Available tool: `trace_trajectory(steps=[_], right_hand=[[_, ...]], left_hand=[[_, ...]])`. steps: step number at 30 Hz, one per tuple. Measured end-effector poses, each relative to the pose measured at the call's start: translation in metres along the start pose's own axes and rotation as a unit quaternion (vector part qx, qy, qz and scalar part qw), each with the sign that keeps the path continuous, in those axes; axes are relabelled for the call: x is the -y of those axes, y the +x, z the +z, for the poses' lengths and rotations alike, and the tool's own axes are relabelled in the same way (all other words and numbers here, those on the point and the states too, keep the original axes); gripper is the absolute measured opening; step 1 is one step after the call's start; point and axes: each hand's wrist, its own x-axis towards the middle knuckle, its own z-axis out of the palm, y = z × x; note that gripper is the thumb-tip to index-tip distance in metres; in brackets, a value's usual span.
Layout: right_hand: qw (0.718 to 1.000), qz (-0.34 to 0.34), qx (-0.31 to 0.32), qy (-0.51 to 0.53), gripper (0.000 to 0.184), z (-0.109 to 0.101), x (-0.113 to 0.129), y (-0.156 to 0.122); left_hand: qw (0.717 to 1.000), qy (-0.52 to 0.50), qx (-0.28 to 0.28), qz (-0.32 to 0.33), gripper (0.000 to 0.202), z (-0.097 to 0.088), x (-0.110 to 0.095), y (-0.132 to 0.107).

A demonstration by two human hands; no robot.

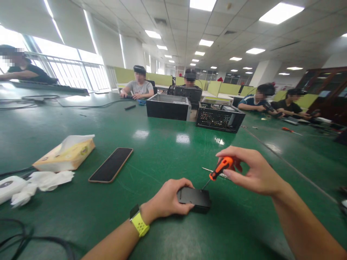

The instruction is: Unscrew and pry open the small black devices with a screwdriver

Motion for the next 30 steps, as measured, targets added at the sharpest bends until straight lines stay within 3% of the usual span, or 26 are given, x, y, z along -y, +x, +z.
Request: trace_trajectory(steps=[2,6,11,14,17,20,24,30], right_hand=[[1.000,0.014,-0.007,-0.017,0.014,-0.001,-0.001,-0.001],[0.997,0.006,-0.032,-0.077,0.048,-0.001,-0.004,0.000],[0.999,-0.010,0.048,0.019,0.018,-0.009,-0.002,0.000],[0.995,-0.019,0.078,0.058,0.022,-0.013,-0.001,-0.002],[0.999,0.007,0.047,0.007,0.015,-0.012,-0.003,-0.003],[0.998,0.026,0.013,-0.050,0.037,-0.010,-0.003,-0.002],[0.998,0.014,0.054,0.011,0.017,-0.012,0.001,-0.001],[0.997,0.018,-0.036,0.069,0.014,-0.010,0.005,-0.003]], left_hand=[[1.000,0.001,0.001,0.000,0.037,0.000,0.000,0.000],[1.000,0.005,0.006,-0.003,0.039,-0.002,-0.001,0.001],[1.000,0.001,0.001,0.002,0.036,-0.001,-0.001,0.001],[1.000,-0.006,0.000,0.002,0.037,0.000,0.000,0.001],[1.000,-0.010,0.002,0.002,0.037,0.000,0.001,0.000],[1.000,-0.004,0.006,0.001,0.037,-0.001,0.000,0.000],[1.000,0.002,0.004,0.001,0.037,-0.001,0.000,0.000],[1.000,-0.003,0.001,0.007,0.039,0.000,0.002,0.001]])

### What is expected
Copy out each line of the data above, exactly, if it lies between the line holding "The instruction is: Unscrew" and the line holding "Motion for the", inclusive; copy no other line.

### Output
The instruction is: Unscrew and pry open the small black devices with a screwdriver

Motion for the next 30 steps, as measured, targets added at the sharpest bends until straight lines stay within 3% of the usual span, or 26 are given, x, y, z along -y, +x, +z.

The response to the exercise has been completed.